Friday, April 16, 2010

'Facebook’ mystery a warning


Responsible parents share a common anxiety about the teen years: Will their kids take up with the wrong crowd?

Juveniles once socialized by just "hanging out" with classmates and friends they knew. Now they connect with new "friends" via the Internet's Twitter, Facebook and MySpace, plus telephone texting.

Therein lurks possible trouble for incautious young people eager to share what often should be kept private.

Wood River High School is now beset with the mystery of who's behind two Facebook names claiming to be valley students and that have attracted well over 1,000 student responses, many sharing information about themselves without even knowing whether the names are legitimate.

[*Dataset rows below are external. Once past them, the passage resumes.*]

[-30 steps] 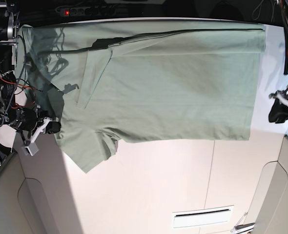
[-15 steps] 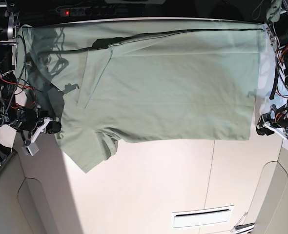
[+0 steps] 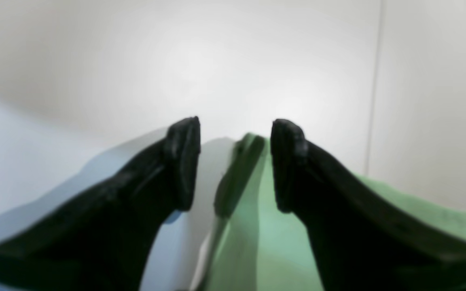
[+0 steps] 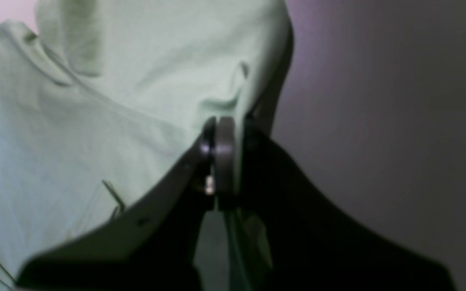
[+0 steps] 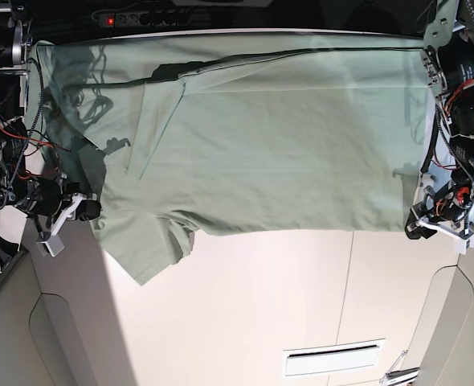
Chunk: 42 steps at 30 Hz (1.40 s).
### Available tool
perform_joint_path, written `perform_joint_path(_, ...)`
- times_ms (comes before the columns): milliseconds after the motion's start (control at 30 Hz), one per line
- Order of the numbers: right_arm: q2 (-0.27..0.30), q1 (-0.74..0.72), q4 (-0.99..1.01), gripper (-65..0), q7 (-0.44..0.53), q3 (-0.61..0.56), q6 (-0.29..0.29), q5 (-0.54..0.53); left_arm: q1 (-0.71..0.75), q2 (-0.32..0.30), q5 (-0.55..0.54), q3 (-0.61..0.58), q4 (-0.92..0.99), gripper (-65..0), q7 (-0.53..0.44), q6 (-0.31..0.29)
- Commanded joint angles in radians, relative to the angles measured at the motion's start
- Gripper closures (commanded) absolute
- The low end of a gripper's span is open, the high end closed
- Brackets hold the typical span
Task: Fold the T-shirt properly
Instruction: 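Grasp the hem corners with both grippers, then fold the hem up over the shirt toward the collar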
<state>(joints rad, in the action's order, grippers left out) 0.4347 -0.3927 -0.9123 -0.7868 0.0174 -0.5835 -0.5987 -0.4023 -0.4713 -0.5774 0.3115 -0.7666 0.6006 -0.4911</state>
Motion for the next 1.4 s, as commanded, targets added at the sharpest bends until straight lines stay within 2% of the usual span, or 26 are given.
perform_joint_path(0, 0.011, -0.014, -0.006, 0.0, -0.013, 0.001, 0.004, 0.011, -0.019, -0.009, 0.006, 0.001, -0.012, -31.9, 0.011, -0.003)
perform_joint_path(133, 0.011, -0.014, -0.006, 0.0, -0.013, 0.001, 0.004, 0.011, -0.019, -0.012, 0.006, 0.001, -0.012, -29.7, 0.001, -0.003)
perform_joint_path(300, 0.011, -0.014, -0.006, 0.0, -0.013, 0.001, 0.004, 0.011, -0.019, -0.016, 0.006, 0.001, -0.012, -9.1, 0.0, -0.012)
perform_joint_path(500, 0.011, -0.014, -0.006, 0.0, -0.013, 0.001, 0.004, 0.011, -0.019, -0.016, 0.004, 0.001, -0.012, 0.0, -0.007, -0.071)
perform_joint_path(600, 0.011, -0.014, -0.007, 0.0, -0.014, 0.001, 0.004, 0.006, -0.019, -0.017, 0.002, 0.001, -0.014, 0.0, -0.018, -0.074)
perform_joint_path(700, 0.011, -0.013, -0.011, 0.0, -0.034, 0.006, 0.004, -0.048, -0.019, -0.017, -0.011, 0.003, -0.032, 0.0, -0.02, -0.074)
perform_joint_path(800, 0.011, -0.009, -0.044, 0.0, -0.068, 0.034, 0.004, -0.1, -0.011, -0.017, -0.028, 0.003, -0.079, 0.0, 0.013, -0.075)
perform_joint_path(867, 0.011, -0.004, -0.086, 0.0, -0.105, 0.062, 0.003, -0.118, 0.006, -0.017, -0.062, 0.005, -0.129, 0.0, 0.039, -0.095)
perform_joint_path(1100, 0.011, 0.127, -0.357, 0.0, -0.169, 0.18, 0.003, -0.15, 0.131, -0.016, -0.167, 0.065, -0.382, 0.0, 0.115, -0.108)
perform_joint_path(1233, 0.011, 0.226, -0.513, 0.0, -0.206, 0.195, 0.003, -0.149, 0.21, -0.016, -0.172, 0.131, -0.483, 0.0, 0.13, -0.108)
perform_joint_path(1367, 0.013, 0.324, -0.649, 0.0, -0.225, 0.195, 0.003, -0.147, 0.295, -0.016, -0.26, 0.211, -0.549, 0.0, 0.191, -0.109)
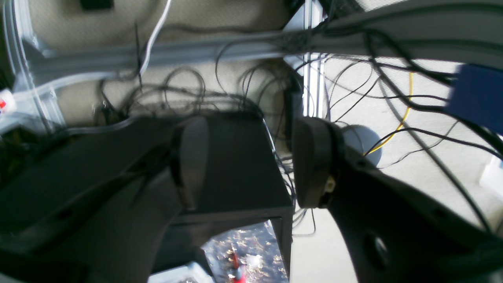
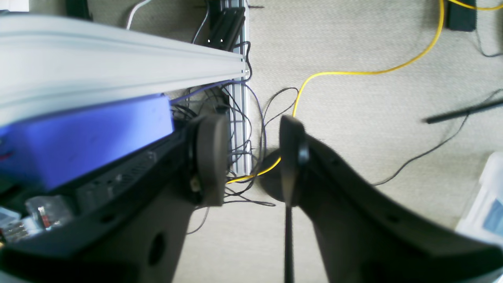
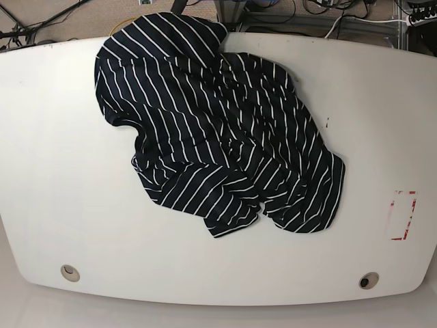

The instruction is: Fold the T-shirt properly

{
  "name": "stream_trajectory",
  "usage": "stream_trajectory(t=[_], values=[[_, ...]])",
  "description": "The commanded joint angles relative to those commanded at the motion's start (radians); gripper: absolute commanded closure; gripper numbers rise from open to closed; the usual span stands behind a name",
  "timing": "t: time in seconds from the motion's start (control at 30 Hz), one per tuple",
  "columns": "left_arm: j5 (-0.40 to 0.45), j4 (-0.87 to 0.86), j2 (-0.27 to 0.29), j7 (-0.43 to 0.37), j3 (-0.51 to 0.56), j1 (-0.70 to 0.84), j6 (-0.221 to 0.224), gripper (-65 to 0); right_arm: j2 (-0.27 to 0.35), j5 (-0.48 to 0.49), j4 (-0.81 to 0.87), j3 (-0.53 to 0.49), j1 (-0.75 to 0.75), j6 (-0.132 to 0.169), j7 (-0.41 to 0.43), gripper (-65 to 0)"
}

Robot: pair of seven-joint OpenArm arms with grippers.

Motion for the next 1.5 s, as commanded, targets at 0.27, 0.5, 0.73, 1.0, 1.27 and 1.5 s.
stream_trajectory(t=[0.27, 0.5, 0.73, 1.0, 1.27, 1.5], values=[[0.002, 0.307, -0.005, 0.000, -0.121, 0.216, -0.005, -30.7, -0.029, -0.002, 0.190, 0.054, -0.190, 0.012, 0.006, -20.9], [-0.002, 0.546, -0.003, -0.002, -0.190, 0.376, -0.005, -30.7, -0.032, 0.000, 0.373, 0.055, -0.342, 0.011, 0.006, -20.9], [-0.003, 0.756, 0.002, -0.002, -0.265, 0.496, -0.005, -31.1, -0.057, 0.000, 0.572, 0.055, -0.454, 0.009, 0.005, -20.9], [-0.005, 0.922, 0.003, -0.002, -0.307, 0.573, -0.003, -31.4, -0.058, 0.000, 0.733, 0.055, -0.454, 0.003, 0.000, -21.6], [-0.005, 0.959, 0.120, -0.002, -0.385, 0.571, -0.005, -41.1, -0.055, 0.000, 0.778, 0.081, -0.454, 0.002, 0.021, -21.2], [-0.005, 0.961, 0.152, -0.002, -0.397, 0.520, -0.005, -47.1, -0.058, 0.000, 0.778, 0.157, -0.367, 0.009, 0.041, -21.1]])
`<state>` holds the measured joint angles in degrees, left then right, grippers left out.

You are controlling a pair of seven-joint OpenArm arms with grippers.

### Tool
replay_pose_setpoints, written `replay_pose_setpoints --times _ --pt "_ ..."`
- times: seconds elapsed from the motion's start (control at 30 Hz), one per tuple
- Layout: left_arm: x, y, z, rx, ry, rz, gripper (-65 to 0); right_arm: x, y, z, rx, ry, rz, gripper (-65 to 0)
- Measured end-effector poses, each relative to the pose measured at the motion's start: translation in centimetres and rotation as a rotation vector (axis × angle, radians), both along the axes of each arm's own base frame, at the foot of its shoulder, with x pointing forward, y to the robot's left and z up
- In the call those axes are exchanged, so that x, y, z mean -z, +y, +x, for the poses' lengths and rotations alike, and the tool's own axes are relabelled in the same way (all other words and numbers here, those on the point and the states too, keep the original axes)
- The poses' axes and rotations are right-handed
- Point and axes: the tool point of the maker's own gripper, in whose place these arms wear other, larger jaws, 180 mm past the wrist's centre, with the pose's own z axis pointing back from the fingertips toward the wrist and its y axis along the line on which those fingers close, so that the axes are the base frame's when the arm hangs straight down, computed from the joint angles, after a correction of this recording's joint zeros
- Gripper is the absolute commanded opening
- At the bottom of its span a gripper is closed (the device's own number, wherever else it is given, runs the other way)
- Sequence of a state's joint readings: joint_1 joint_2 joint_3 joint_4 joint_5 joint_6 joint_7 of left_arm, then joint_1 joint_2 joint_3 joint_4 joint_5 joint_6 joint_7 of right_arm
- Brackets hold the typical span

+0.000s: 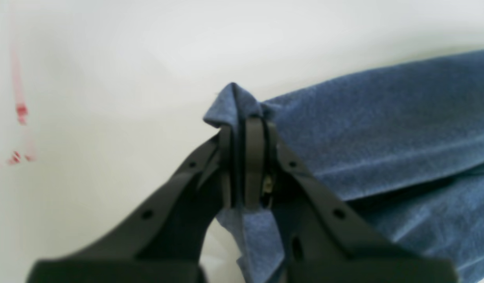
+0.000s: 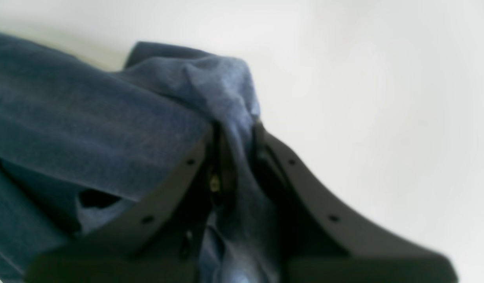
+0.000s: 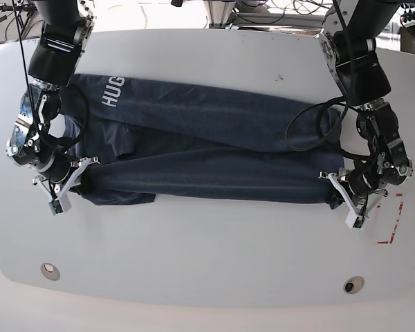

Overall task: Fold the T-shirt properly
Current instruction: 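Fold the hem toward the collar edge with both grippers, then drag the folded hem further over the shirt with both grippers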

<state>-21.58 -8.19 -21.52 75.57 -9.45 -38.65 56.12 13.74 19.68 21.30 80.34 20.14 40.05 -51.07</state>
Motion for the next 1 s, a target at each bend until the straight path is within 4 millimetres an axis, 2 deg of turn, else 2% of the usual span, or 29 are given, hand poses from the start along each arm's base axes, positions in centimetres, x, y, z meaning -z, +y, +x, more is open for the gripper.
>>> replay_pose_setpoints --times 0.1,0.23,0.33,0.5,0.63,0.8,1.0 --pt "0.1 -0.1 -0.5 0.025 0.02 0.025 -63.9 -0.3 0.2 -0.8 -0.014 -0.005 -0.029 -63.1" --pt "0.3 0.1 -1.1 0.025 0.043 0.043 -63.7 0.3 0.3 -2.2 -0.026 0.047 -0.07 -63.1" --pt "-0.4 0.2 -1.1 0.031 0.035 0.071 -63.7 0.1 0.8 -2.8 -0.031 0.055 -0.081 -63.1" --pt "-2.3 -1.2 -0.4 0.083 -0.019 0.118 -63.6 -1.2 0.7 -3.7 -0.01 0.017 -0.092 -63.1" --pt "-3.1 -1.9 -0.4 0.107 -0.05 0.139 -63.6 -1.1 0.6 -4.9 -0.01 0.04 -0.127 -63.1" --pt "-2.6 -2.2 -0.8 0.119 -0.04 0.14 -63.6 -1.0 1.1 -6.3 -0.022 0.064 -0.152 -63.1" --pt "-2.4 -1.6 -1.0 0.11 -0.029 0.155 -63.3 -0.5 1.5 -7.3 -0.032 0.079 -0.148 -63.1"
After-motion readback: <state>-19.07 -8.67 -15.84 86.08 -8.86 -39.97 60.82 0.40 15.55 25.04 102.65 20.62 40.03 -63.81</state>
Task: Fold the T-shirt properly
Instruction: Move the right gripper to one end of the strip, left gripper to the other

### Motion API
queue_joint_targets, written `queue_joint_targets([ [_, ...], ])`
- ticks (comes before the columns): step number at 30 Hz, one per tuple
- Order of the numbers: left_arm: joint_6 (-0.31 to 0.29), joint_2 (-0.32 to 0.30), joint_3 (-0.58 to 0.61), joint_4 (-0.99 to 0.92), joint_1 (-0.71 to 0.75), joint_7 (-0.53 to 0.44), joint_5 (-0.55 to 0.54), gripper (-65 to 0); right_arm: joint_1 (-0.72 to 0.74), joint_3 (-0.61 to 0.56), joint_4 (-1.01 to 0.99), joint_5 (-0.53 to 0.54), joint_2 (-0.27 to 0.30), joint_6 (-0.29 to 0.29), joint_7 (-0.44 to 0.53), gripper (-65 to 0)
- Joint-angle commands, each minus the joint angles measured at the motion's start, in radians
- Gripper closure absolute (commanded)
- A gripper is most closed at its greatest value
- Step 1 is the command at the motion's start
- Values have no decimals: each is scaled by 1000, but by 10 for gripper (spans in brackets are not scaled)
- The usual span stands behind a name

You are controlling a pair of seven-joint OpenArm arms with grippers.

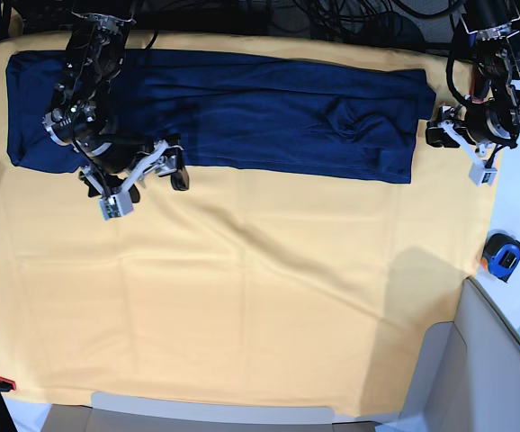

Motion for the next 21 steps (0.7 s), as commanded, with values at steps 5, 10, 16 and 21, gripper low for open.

Some students insist the names are fronts for school administration "spies." The school heatedly denies this, adding that a few students may even be attempting to create fears of school surveillance with phony names.

No matter. The mystery is a perfect example of the trap young people can fall into when connecting with new "friends."

Internet social networking, which is mostly harmless chit-chat, can sometimes turn deadly. Adults posing as young people have been involved in stalking or seductions leading to murder and shakedowns, suicides and fraud.

Future careers also have been destroyed by injudicious Internet postings that employers discovered and used to deny jobs to applicants.

Parents should use the Wood River High whodunit as an instructive warning for teens to take special care when venturing into new friendships with people they can't see and who may be imposters.